Every line of the material below is to be printed again exactly.

+ + + + + + +

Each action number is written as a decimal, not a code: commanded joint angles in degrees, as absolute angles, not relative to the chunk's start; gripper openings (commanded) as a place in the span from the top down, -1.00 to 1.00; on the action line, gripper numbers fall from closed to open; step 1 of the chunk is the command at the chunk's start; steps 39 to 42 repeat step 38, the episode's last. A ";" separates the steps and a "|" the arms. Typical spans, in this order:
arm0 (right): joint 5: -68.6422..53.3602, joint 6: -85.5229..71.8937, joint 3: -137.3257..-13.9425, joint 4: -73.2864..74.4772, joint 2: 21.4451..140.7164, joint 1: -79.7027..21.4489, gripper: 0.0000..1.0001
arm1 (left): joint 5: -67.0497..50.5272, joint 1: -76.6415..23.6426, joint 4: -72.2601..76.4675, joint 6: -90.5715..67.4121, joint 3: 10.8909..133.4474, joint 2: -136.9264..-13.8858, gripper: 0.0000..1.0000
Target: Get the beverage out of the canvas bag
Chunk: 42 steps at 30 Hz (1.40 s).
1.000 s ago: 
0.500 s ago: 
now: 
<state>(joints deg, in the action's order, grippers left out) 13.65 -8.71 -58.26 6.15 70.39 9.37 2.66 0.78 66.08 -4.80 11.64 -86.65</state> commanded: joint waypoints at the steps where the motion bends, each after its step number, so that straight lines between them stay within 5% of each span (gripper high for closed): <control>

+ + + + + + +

### Exercise response
Each action number is written as a decimal, not a code: commanded joint angles in degrees, as absolute angles, not relative to the chunk's start; gripper openings (commanded) as a place in the span from the top down, -1.00 to 1.00; on the action line, gripper numbers fall from closed to open; step 1 of the chunk is the command at the chunk's start; steps 39 to 42 repeat step 38, the episode's last. A ";" separates the steps and a "|" the arms. Typical spans, in this order:
arm0 (right): joint 5: -68.6422..53.3602, joint 6: -85.5229..71.8937, joint 3: -137.3257..-13.9425, joint 4: -73.2864..74.4772, joint 2: 21.4451..140.7164, joint 1: -79.7027..21.4489, gripper: 0.0000..1.0001
arm1 (left): joint 5: -67.0497..50.5272, joint 1: -76.6415..23.6426, joint 4: -72.2601..76.4675, joint 6: -90.5715..67.4121, joint 3: 10.8909..133.4474, joint 2: -136.9264..-13.8858, gripper: 0.0000..1.0000
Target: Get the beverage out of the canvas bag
Chunk: 42 steps at 30 Hz (1.40 s).
1.000 s ago: 
0.500 s ago: 
now: 
<state>(joints deg, in the action's order, grippers left out) 13.65 -8.71 -58.26 6.15 70.39 9.37 2.66 0.78 66.08 -4.80 11.64 -86.65</state> commanded: joint waypoints at the steps where the motion bends, each after its step number, so that straight lines between them stay within 5% of each span (gripper high for closed): <control>

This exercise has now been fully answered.